Бабуля пыталась рассказать мне что-то о тебе в своем письме к Горду?
– Хорошо, бабуль, – сказала я. – Превосходная работа. Как я уже сказала, начало у тебя умопомрачительно хорошее.
Я привела в порядок свои бумаги и встала из-за стола.
– Пришло время Фактов? – спросила бабуля.
Я посмотрела на свой мобильник.
– Да! А что, у тебя есть какой-то факт?
– Ага, – сказала бабуля, – он про крокодилов.
– Классно! – сказала я. Я легла поперек пуфика. Я устала быть редактором. Бабуля рассказала, что крокодилы пережили эволюцию, вымирание и все такое прочее, потому что у них есть качество, которое делает их почти неистребимыми, а именно способность впадать в состояние, похожее на смерть. Я лежала на пуфике неподвижно и молчала. Через минуту бабуля сказала:
– Да, именно так.
Я вскочила.
– Сюрприз! Я жива.
Бабуля сказала, что очень благодарна за это. Она спросила, упоминала ли она когда-нибудь при мне своего старого друга Марка.
– Я так не думаю, – сказала я. – А кто он?
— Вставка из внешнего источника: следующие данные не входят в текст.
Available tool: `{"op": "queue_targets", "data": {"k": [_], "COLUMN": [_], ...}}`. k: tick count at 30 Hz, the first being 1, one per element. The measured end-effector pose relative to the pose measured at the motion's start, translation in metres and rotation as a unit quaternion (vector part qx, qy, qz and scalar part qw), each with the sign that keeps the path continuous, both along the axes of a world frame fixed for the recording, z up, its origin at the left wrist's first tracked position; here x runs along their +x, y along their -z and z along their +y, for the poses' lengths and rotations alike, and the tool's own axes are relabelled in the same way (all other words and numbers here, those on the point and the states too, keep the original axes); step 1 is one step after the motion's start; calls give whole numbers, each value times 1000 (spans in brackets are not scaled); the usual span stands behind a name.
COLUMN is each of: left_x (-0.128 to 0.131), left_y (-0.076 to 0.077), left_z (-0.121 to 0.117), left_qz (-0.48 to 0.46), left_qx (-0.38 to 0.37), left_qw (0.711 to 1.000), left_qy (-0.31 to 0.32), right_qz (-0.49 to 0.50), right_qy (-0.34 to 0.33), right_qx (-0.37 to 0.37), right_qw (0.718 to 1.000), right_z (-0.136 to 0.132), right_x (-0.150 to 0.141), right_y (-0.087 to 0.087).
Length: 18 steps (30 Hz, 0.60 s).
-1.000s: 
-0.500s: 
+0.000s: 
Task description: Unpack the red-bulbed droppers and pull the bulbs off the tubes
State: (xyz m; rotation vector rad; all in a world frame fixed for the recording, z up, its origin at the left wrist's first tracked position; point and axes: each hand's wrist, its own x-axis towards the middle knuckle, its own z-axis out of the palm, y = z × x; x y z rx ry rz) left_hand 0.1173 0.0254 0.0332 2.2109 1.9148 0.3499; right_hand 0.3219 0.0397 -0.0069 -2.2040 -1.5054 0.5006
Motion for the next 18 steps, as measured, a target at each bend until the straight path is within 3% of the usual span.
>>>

Это тот парень, который провалился под лед на снегоходе?
– Марк Аврелий, – сказала бабуля. – Он знал толк в непостоянстве.
– Я не хочу знать толк в непостоянстве, – сказала я бабуле.
– Я понимаю, – сказала она. – Но дело в том, что ты все равно находишься в процессе понимания непостоянства, хочешь ты того или нет. Мы все в нем находимся.
Я встала, чтобы вскипятить воду для макарон.
– Я не могу лежать здесь вечно! – сказала я.
– Тебе знаком буддизм? – спросила бабуля.
– Нет, незнаком.
– Он начинается с того, что юная принцесса живет своей уютной жизнью и видит четыре знака. Она видит старуху, она видит больную женщину, она видит мертвую женщину, она видит святую женщину и понимает: «Эй, да я состарюсь, я заболею, и я умру!»
– Буддизм рассказывает о принцессе? – спросила я у бабули.